Experiments have been performed to investigate the effect of channel roughness and diameter on fluid friction. Three different diameters and roughness of tubes were used to examine the friction factor. The first tube made of stainless steel with an inner diameter of 1.14 mm was investigated at Brunel University, whilst the others made of PVC with diameters of 17 mm and 15.5 mm rough were tested at Mataram University. The stainless steel was equipped with a 200 mm calming section and smooth one. The 15.5 mm diameter tube was coated internally with sand that had an average grain size of 0.5 mm so that the tube had a relative roughness of 0.032.  The last tube with a diameter of 17 mm was smooth as explained  in the H408 Fluid Friction Experimental Apparatus manual.
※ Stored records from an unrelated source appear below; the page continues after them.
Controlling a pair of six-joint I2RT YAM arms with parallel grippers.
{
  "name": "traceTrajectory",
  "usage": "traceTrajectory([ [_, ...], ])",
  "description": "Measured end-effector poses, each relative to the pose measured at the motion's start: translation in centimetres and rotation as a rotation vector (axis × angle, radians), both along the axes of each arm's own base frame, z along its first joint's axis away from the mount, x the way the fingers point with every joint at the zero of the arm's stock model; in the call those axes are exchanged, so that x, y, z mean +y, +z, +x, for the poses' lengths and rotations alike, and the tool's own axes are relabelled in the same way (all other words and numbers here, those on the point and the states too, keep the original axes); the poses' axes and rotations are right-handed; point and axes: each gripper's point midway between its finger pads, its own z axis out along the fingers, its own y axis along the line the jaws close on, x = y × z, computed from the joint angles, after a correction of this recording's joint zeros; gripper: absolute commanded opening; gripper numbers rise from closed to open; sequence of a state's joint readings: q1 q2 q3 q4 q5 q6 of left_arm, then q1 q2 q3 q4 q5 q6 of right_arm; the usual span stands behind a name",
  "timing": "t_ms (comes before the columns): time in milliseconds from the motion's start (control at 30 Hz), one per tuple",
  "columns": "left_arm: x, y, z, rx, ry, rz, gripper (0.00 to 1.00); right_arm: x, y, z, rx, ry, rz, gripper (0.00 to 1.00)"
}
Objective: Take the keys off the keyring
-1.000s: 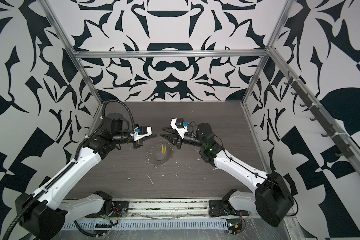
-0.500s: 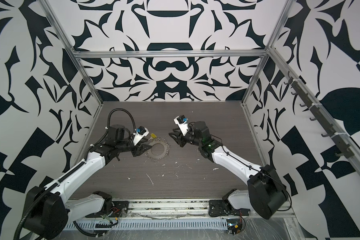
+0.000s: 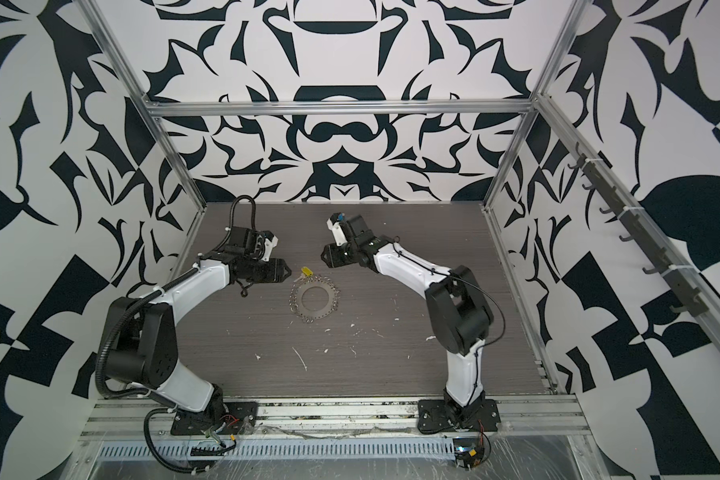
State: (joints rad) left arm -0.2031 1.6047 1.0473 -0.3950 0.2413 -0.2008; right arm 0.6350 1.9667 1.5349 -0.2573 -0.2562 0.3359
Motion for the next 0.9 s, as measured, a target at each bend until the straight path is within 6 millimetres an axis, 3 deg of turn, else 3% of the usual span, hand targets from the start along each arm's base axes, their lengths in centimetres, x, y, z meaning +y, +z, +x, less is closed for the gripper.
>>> traceTrajectory([
  [267,4.2,-0.4,0.6,0.090,0.205,-0.082,0.61,6.1,-4.6,1.4,0.085,0.045,-0.149,0.56],
  [467,6.3,-0.2,0.9,0.113,0.296,-0.127,0.61,8.7,-6.4,2.1,0.071,0.082,-0.266,0.56],
  [567,6.5,-0.2,0.9,0.121,0.313,-0.140,0.61,9.3,-7.6,1.9,0.065,0.102,-0.321,0.55],
  [733,6.5,-0.2,0.9,0.130,0.322,-0.155,0.61,8.4,-9.7,0.5,0.082,0.151,-0.432,0.55],
  [900,6.4,-0.4,0.9,0.140,0.321,-0.164,0.60,7.6,-10.3,0.3,0.075,0.169,-0.489,0.49],
])
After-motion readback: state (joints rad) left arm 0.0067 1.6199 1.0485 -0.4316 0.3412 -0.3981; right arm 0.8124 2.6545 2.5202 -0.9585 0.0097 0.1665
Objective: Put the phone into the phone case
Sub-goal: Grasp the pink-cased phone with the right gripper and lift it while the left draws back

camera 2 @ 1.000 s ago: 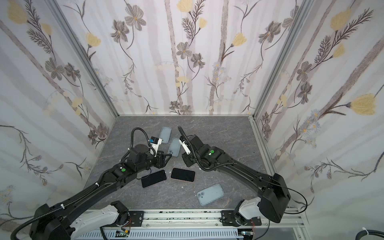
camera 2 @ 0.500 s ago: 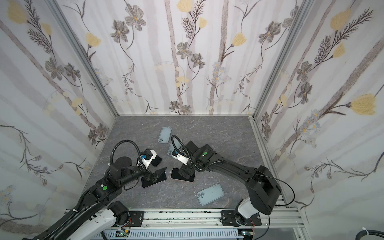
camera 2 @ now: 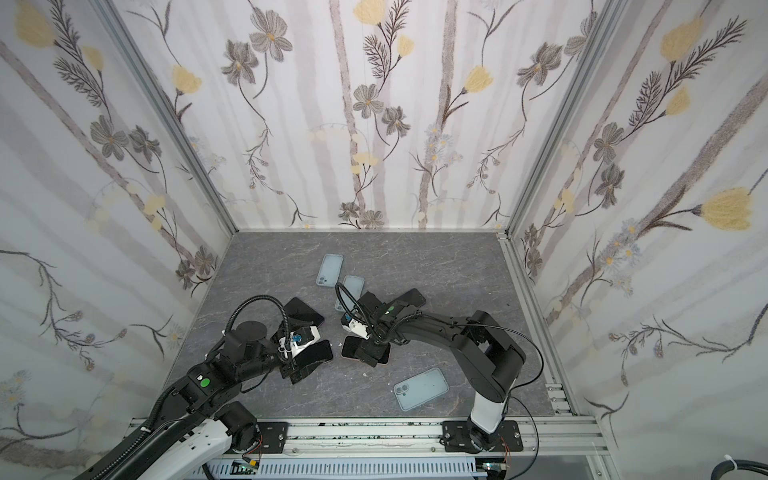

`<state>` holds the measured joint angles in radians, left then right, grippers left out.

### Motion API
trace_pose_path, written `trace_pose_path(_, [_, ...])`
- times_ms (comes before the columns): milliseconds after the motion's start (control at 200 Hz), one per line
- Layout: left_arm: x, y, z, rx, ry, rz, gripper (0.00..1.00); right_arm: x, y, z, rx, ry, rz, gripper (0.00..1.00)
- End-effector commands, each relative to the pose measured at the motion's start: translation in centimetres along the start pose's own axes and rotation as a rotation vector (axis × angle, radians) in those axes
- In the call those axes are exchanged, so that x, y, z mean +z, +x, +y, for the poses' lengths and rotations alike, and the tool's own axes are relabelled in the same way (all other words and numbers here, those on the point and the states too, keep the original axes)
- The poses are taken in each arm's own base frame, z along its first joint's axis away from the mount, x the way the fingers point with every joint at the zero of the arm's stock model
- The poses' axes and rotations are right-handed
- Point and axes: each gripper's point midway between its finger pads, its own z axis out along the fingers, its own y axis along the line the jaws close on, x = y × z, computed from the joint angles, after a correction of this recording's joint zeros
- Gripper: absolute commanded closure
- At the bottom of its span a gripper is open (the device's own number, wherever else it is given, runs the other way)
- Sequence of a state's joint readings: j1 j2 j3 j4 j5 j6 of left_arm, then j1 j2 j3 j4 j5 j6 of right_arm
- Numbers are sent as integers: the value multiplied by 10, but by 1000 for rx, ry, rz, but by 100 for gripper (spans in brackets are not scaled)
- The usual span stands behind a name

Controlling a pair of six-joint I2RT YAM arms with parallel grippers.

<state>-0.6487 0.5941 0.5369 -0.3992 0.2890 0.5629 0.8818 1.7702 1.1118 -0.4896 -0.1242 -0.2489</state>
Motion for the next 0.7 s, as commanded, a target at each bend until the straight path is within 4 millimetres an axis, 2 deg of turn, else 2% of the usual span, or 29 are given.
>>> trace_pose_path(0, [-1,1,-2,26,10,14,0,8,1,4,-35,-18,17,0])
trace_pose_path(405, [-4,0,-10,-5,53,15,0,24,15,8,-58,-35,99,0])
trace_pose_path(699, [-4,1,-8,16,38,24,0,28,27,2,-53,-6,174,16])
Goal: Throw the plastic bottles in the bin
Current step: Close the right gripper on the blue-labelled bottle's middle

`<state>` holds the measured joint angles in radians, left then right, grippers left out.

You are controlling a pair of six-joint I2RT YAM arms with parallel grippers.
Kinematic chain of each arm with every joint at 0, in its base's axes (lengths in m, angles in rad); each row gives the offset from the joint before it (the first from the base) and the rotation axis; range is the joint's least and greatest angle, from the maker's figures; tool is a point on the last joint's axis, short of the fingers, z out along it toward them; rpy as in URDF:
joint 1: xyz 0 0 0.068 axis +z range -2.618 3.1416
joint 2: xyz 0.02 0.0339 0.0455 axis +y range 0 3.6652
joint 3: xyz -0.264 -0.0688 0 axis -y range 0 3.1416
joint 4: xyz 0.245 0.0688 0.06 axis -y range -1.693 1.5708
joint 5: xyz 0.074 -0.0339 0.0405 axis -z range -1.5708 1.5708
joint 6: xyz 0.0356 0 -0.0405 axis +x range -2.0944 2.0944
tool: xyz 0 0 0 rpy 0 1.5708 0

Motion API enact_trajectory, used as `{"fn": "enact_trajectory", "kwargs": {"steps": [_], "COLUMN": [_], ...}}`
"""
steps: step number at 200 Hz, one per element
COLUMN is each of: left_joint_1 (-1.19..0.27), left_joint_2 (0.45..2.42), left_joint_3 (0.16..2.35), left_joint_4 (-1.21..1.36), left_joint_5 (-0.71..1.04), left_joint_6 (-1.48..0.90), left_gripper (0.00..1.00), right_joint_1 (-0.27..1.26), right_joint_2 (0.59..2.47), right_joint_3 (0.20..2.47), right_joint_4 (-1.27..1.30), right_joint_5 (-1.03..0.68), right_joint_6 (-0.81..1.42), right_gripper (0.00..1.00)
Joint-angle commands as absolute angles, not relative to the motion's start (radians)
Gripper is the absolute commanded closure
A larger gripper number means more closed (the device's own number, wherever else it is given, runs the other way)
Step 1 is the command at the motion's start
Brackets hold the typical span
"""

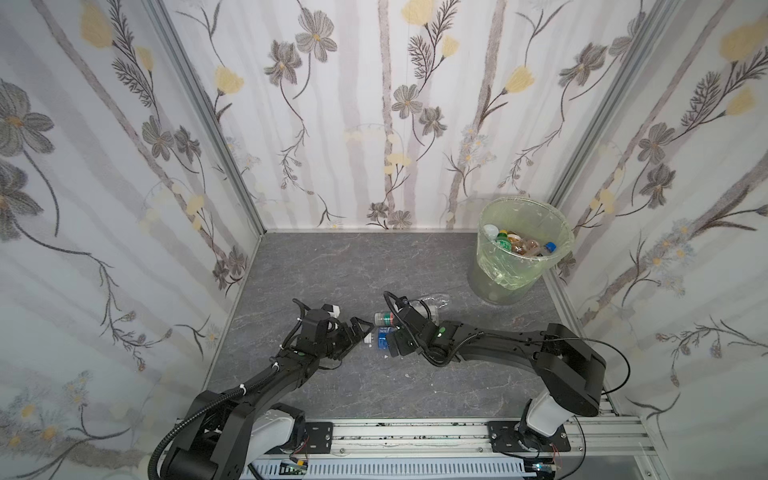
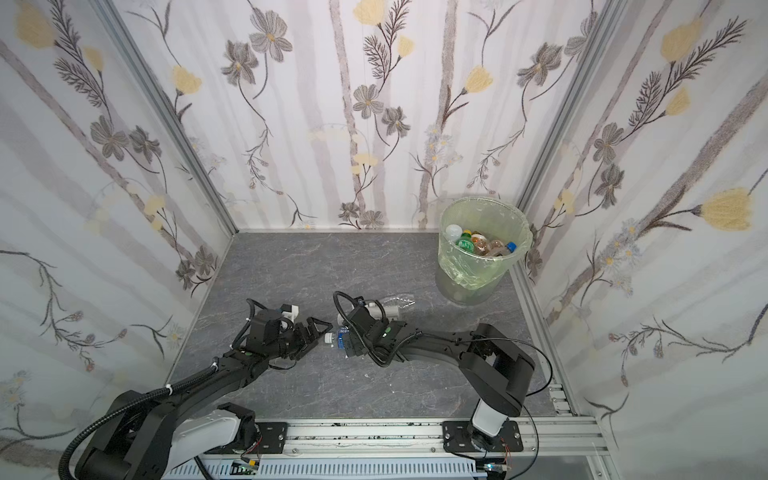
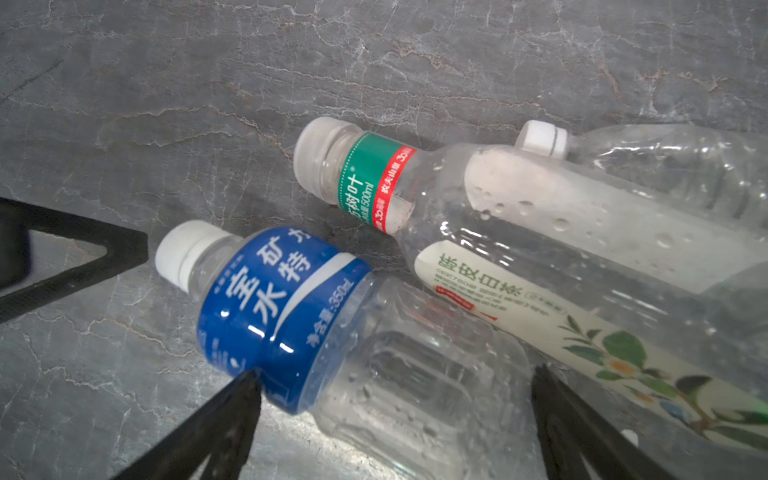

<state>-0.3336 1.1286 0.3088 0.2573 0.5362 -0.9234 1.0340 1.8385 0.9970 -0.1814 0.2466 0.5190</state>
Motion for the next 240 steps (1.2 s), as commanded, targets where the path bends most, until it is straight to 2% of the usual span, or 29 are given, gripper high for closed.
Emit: {"fn": "enact_trajectory", "kwargs": {"steps": [1, 80, 183, 240], "left_joint_1": [-0.323, -0.304, -0.247, -0.232], "left_joint_2": [1.116, 1.123, 1.120, 1.118], "left_joint_3": [0.295, 0.285, 0.270, 0.271], "left_joint_4": [0.287, 0.288, 0.288, 0.289], "left_joint_5": [0.553, 0.560, 0.586, 0.589], "left_joint_6": [-0.937, -0.935, -0.948, -0.951], "left_gripper": [0.00, 0.00, 0.00, 0.00], "right_joint_1": [1.044, 1.058, 1.089, 1.089], "right_joint_2": [1.858, 1.865, 1.961, 2.007], "right_joint_3": [1.021, 1.028, 1.087, 1.121], "right_joint_4": [-0.143, -0.135, -0.122, -0.125], "right_joint_5": [0.231, 0.226, 0.205, 0.201], "right_joint_6": [0.548, 0.526, 0.537, 0.505], "right_gripper": [0.00, 0.00, 0.00, 0.04]}}
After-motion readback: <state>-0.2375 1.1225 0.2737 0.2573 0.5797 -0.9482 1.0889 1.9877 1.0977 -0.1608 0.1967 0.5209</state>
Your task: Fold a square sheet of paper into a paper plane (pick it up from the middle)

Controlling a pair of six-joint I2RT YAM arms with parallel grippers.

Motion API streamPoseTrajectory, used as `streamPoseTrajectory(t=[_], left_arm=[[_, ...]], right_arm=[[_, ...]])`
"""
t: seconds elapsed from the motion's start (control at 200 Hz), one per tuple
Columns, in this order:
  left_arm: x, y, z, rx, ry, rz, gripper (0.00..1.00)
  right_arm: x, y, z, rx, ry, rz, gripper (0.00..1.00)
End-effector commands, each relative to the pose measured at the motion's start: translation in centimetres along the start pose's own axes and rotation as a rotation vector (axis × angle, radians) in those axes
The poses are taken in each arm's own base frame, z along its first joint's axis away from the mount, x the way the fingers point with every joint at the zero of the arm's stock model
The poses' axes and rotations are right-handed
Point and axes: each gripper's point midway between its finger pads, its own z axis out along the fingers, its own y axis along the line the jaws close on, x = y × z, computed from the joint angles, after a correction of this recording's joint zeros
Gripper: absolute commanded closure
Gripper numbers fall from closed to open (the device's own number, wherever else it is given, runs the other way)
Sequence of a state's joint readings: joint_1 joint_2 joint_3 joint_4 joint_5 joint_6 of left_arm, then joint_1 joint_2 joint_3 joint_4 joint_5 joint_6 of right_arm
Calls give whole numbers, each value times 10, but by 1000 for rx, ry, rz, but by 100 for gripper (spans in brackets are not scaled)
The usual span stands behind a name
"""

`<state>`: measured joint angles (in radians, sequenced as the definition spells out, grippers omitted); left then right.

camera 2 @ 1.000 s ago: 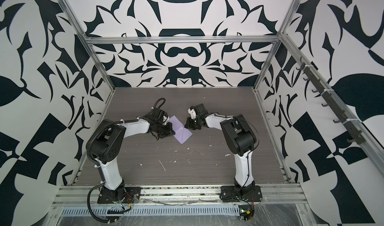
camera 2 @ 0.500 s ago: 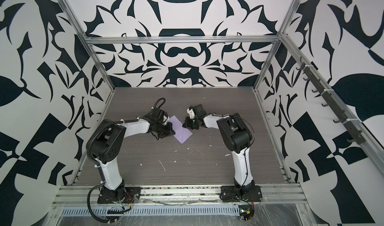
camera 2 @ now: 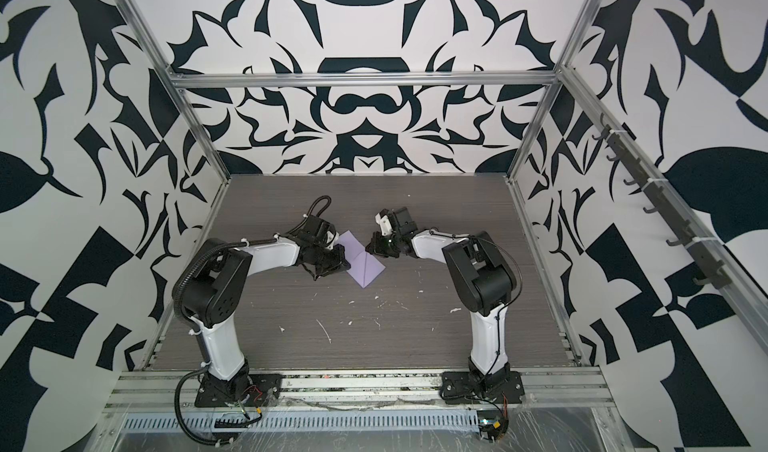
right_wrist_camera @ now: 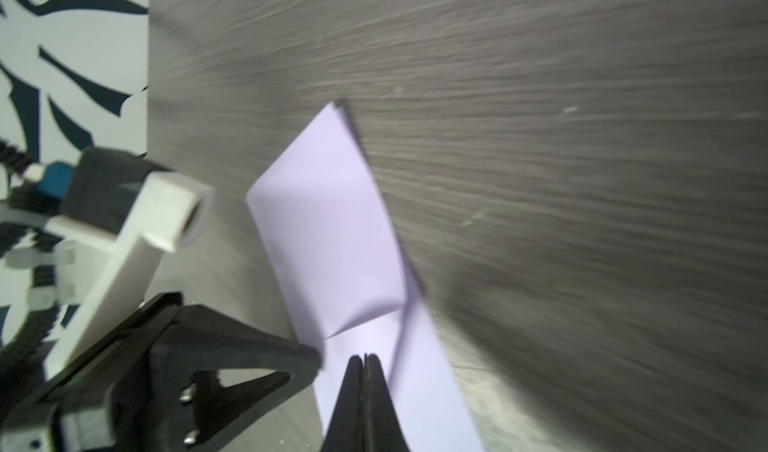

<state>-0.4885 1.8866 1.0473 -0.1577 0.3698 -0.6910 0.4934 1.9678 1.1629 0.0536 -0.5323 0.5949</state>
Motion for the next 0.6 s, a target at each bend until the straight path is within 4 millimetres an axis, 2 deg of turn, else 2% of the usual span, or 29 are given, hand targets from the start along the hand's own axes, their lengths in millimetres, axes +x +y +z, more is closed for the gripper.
streamPoseTrajectory(t=[0.0, 0.205, 0.31, 0.49, 0.595], left_arm=[[15, 41, 13, -153, 50, -44, 100], [8, 30, 9, -133, 41, -10, 100], [2, 22, 8, -116, 47, 33, 100], [-16, -10, -8, -55, 13, 127, 100], [-25, -35, -29, 10, -41, 131, 90]], right_arm=[[-2, 14, 4, -54, 10, -22, 100], [2, 2, 14, -27, 36, -1, 100], [5, -12, 16, 34, 38, 22, 100], [16, -34, 7, 132, 5, 115, 100], [28, -42, -1, 170, -45, 205, 100]])
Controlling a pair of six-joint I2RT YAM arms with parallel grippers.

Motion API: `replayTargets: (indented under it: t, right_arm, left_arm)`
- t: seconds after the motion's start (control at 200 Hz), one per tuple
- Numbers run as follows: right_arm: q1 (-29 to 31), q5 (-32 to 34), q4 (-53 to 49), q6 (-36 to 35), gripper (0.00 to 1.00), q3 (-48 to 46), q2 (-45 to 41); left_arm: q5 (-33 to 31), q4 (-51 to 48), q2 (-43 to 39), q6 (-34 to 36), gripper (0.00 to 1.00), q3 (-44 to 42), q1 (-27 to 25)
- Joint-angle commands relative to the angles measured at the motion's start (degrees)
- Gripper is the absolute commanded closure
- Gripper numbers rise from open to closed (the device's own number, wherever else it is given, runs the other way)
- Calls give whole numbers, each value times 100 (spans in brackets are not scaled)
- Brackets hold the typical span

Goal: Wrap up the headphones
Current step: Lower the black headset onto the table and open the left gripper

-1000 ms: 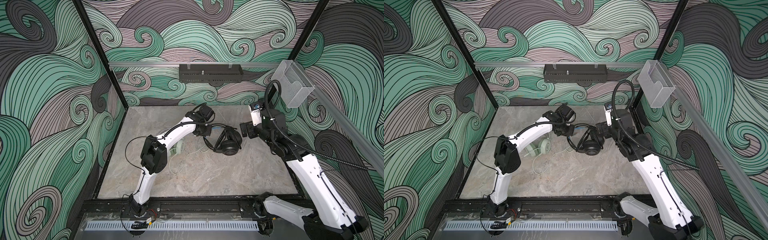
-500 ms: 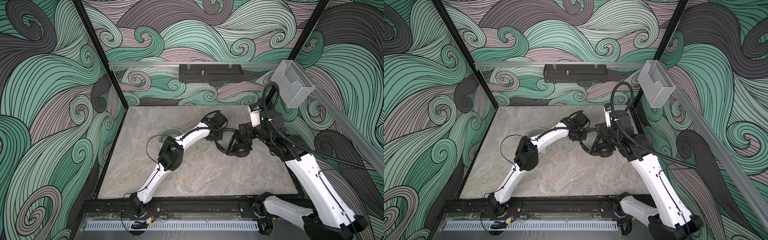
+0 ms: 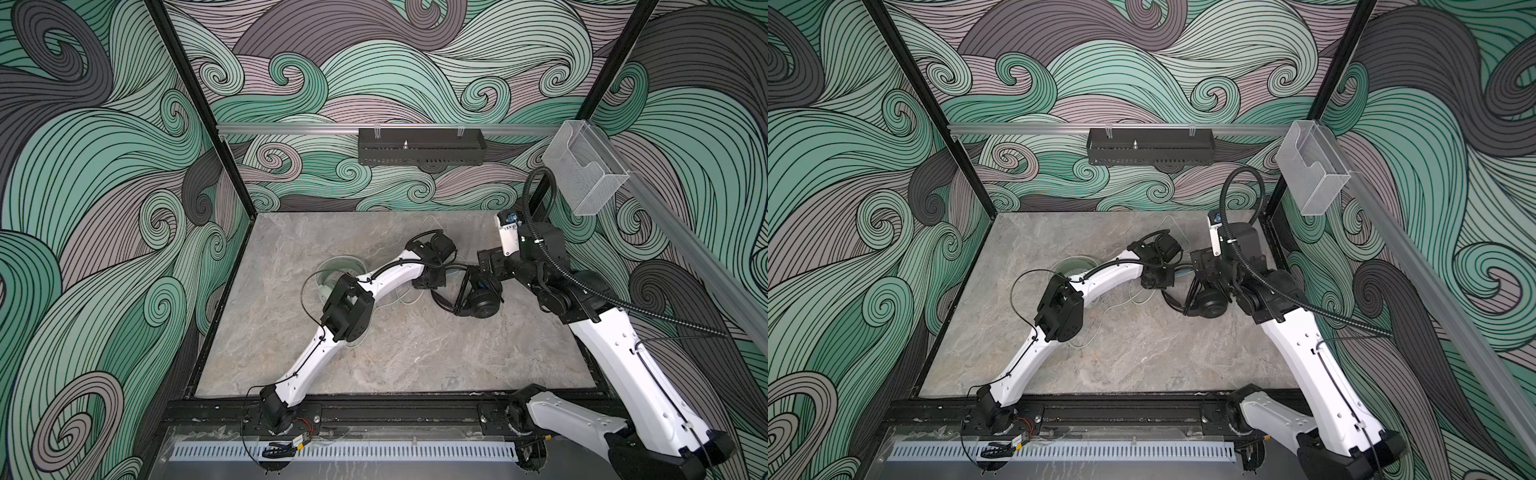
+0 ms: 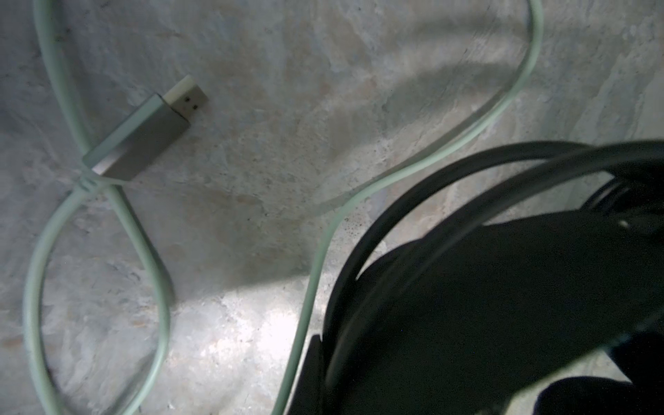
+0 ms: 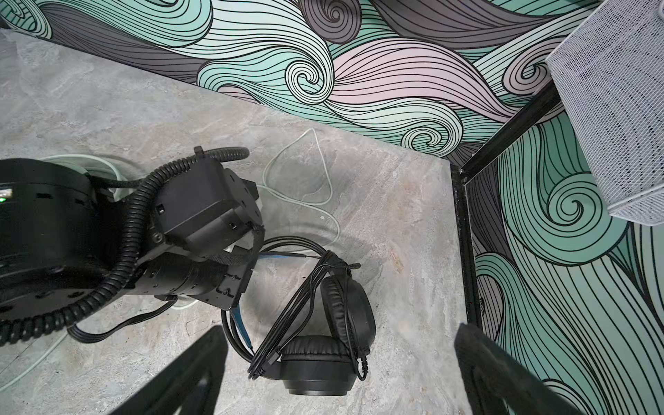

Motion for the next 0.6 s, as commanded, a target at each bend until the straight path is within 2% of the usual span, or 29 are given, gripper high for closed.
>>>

            The results indicate that the flow in the stainless steel tube still obeys the theory and in the 17 mm tube shows a deviation in friction factor with the theory. However, this was due to no calming section installed in the test rig. Flow in the rough tube (15.5 mm diameter) demonstrates that the Reynolds number does not affect the friction factor in turbulent regimes and the experimental friction factors were reasonably in a good agreement with the theory or Moody diagram. Hence, the effect of decreasing in diameter of channels on friction factor is insignificant.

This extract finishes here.